Smokers are being urged to kick the habit by 2025 after a new assessment of the harms of cigarettes found that cigarettes shorten life expectancy even more than doctors thought.

Researchers from University College London found that on average a single cigarette takes about 20 minutes off a person’s life, meaning a typical pack of 20 cigarettes can shorten a person’s life by almost seven hours.

According to the analysis, a smoker who smokes ten cigarettes a day on January 1 could avoid losing a full day of life on January 8. They could increase their life expectancy by a week if they quit until February 5 and by a whole month if they quit until August 5. By the end of the year, they had avoided losing 50 days of their lives, the assessment found.

“People generally know that smoking is harmful, but they tend to underestimate how much,” says Dr Sarah Jackson, lead researcher at UCL’s Alcohol and Tobacco Research Group. “On average, smokers who don’t quit lose about ten years of their life. That’s 10 years of precious time, life moments and milestones with loved ones.”

Smoking is one of the leading preventable causes of disease and death in the world, killing up to two-thirds of long-term users. It causes around 80,000 deaths a year in Britain and a quarter of all cancer deaths in England.

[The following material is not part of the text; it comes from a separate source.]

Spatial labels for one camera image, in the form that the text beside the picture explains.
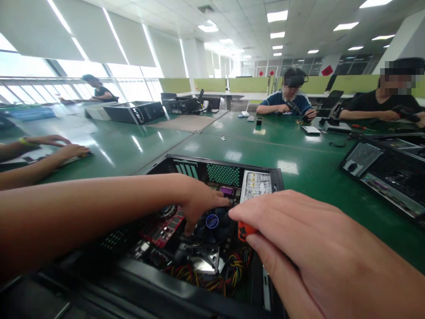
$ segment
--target white roller blind
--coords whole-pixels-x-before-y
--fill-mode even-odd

The study, commissioned by the Ministry of Health, is based on the latest data from the US Department of Health British medical studywhich began in 1951 as one of the world’s first major studies into the effects of smoking, and the Million women studywhich has been tracking women’s health since 1996.

While an earlier review in the BMJ in 2000 showed that on average a single cigarette shortened life expectancy by about eleven minutes, according to the latest analysis published in the Journal of Addiction almost doubles the figure to 20 minutes – 17 minutes for men and 22 minutes for women.

“Some people may think they don’t mind missing a few years of life, since old age is often marked by chronic illness or disability. But smoking does not shorten the unhealthy period at the end of life,” Jackson told the Guardian. “It mainly eats away at the relatively healthy years of middle age, bringing forward the onset of poor health. This means that a 60-year-old smoker generally has the health profile of a 70-year-old non-smoker.”

Although some smokers live long lives, others develop smoking-related diseases and even die from them in their 40s. The variation is caused by differences in smoking habits, such as the type of cigarette used, the number of puffs taken and how deeply smokers inhale. People also differ in how susceptible they are to the toxins in cigarette smoke.

The authors emphasize that smokers must quit completely to reap the full benefits for health and life expectancy. Previous work has shown this to be the case not a safe level of smoking: The risk of heart disease and stroke is only about 50% lower for people who smoke one cigarette per day, compared to those who smoke twenty per day. “Quitting smoking at any age is beneficial, but the sooner smokers get off this escalator of death, the longer and healthier they can expect their lives to be,” they write.

The Department of Health said smokers can find advice, support and resources in the NHS Quit Smoking app and the online Personal Quit Plan, which tailors its advice to the individual’s preferences.

Professor Sanjay Agrawal, Special Adviser on Tobacco at the Royal College of Physicians, said: “Every cigarette smoked costs precious minutes of life, and the cumulative impact is devastating, not just for individuals but also for our healthcare system and our economy. This research is a powerful reminder of the urgent need to tackle cigarette smoking as the leading preventable cause of death and disease in Britain.”